Although Kolkata is still known as the ‘Mecca of Indian football’, quality players from Bengal have dried up
When India take on Bangladesh in a FIFA World Cup qualifier on Tuesday evening, the Yuba Bharati Krirangan in Salt Lake will be chock-a-block. All tickets have been sold out two days in advance and it will not be surprising if some of them are re-sold for a value manifold the original price.
The passion for the game remains unparalleled in this part of the country and the fans are not willing to let go of an opportunity of witnessing the national team live in action after a gap of almost eight years. Unfortunately, the number of Bengali players in the national team has dwindled over the years.
Previously, an overwhelming number of players from Mohun Bagan and East Bengal would don the national colours but the number has gone down significantly in the last ten years. It is no surprise that this coincided with the rise of Goa’s Dempo and Mumbai’s Mahindra United.
Yet, there were a few names such as Subrata Paul, Rahim Nabi, Deepak Mondal who made their name for the national team. The number would significantly increase if we include players for the two giants in Kolkata.
Interestingly, 10 years ago, India‘s top four goalkeepers – Sandip Nandy, Subhasish Roy Chowdhury, Subrata Paul and Arindam Bhattacharya – belonged to Bengal. In the India U-17 team which took part in the U-17 World Cup in 2017, there were only two Bengali players – Abhijit Sarkar and Rahim Ali. These are clear indications that Bengal’s growth in football has remained stagnant.
But the fact that there happens to be only two Bengalis (Pritam Kotal and Subhasish Bose) and no representative from either Mohun Bagan or East Bengal in the 23-man squad announced by coach Igor Stimac before the Bangladesh encounter only points to the dismal state of affairs in the state of West Bengal. It must also be noted that the aforementioned players did not feature in the starting eleven in the high-profile clash against Qatar last month.
Pronay Halder who used to be regular in the previous regime under Stephen Constantine has fallen out of favour. Since the defensive midfielder was chucked out of the 23-man list, despite Rowllin Borges being suspended and Amarjit Singh being injured, shows that he is not in the immediate plans of Igor Stimac.
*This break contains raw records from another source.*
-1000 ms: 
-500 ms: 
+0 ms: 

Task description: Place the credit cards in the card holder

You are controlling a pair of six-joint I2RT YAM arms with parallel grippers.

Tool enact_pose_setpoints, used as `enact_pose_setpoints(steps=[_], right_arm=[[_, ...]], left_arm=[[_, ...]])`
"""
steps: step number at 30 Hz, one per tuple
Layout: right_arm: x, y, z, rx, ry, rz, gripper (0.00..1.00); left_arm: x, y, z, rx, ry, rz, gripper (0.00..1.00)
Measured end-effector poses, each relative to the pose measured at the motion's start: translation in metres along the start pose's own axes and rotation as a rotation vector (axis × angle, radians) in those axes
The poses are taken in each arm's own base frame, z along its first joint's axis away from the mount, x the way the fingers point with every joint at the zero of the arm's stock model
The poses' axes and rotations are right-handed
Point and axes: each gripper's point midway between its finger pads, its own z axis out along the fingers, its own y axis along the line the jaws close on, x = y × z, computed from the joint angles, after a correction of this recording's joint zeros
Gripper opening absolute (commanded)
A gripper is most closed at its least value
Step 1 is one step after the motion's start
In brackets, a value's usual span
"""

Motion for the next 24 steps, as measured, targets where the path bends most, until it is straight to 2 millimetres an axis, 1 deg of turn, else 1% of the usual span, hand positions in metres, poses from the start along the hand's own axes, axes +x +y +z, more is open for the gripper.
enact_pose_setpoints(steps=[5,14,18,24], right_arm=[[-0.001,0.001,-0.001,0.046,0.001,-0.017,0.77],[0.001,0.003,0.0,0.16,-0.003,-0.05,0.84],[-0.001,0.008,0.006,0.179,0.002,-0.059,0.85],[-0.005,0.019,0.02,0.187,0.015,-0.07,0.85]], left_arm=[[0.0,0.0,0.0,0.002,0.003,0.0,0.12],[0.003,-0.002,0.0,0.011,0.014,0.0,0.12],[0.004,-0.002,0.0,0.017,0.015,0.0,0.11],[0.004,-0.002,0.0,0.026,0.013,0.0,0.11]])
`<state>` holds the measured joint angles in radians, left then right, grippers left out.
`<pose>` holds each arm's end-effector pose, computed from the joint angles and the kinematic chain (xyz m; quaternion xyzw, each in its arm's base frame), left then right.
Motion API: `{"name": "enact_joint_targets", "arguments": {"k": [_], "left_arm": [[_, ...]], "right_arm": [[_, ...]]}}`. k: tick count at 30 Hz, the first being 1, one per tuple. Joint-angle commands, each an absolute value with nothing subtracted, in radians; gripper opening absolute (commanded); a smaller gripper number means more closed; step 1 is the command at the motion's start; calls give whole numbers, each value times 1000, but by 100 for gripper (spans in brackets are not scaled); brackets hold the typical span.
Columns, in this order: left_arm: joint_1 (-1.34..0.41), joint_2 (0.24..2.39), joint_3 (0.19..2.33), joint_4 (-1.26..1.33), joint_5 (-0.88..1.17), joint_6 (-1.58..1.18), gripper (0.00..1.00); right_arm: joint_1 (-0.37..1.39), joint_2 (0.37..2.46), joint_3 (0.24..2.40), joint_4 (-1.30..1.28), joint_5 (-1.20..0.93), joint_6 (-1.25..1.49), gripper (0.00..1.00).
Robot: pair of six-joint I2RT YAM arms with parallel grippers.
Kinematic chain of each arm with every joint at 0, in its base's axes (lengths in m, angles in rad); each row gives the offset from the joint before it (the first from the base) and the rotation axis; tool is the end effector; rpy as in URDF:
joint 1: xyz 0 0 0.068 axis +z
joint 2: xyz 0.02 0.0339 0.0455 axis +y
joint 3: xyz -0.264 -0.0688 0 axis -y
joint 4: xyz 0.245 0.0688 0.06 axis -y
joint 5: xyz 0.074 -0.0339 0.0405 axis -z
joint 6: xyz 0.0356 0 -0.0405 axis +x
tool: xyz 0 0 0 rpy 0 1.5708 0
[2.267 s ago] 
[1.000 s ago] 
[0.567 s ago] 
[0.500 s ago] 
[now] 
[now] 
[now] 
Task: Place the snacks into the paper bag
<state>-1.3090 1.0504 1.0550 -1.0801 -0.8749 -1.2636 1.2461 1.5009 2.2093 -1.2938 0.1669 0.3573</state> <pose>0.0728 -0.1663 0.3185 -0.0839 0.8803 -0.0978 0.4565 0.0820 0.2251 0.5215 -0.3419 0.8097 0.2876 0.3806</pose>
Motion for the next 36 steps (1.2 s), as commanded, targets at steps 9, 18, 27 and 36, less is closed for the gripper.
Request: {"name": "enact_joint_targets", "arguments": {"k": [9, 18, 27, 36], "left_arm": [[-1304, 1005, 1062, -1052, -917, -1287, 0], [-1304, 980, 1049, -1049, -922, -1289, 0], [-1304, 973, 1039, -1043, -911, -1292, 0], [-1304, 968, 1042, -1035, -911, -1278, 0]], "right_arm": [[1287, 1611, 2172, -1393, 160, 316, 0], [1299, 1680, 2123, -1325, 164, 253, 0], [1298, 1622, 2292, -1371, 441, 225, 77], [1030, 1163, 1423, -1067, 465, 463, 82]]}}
Things are bleak at the local level and that is one of the major reasons why Bengal, which once used to be a hotbed of young talents, has hardly produced any in the last couple of years. This prompts us to raise questions about the role of the Indian Football Association (IFA), the governing body of football in West Bengal.
Located at an obscure building at Sooterkin Street in Chandni Chowk, the decision-makers of the century-old organisation have clearly failed to execute their duties. The record 32-time champions of Santosh Trophy failed to qualify for the main event in the previous edition and this year, they just managed to scrape through after suffering a shock defeat to Bihar in their opening fixture.
It is appalling that even after the loss to Bihar, Bengal coach Ranjan Bhattacharyya, also the coach of George Telegraph SC, and some of the players were back to club duty as the Calcutta Football League coincided with the Santosh Trophy matches.
The grassroots programmes are also not producing the desired results as the state found no representation in the India U-18 squad that recently won the SAFF Championship.
The need of the hour is to completely overhaul the football structure in Bengal. To do that IFA must dig deep in the various districts of the state and work more closely with the district sports associations as most of the talent lies hidden in the far-flung villages than in the cities. There’s hardly any scouting procedure in place during the district sub-divisional games which do not help matters.
Even the residential academies of Mohun Bagan and East Bengal have failed to churn out any player who has the capability of representing India. Although Deepak Tangri did spend a few months at Bagan’s Durgapur academy, he primarily honed his skills after joining the Indian Arrows set up, an initiative of the All India Football Federation (AIFF).
Bengal is used to producing players who are technically sound but that has not been the case recently. The other states, meanwhile, has continued to produce such talents.
Every day the Maidan continues to be thronged by thousands of amateur footballers who dream of taking up the sport professionally. It is high time that all the stakeholders draw up a well-thought-out course of action and persistently strived in implementing it to bring back the glory days of Bengal football.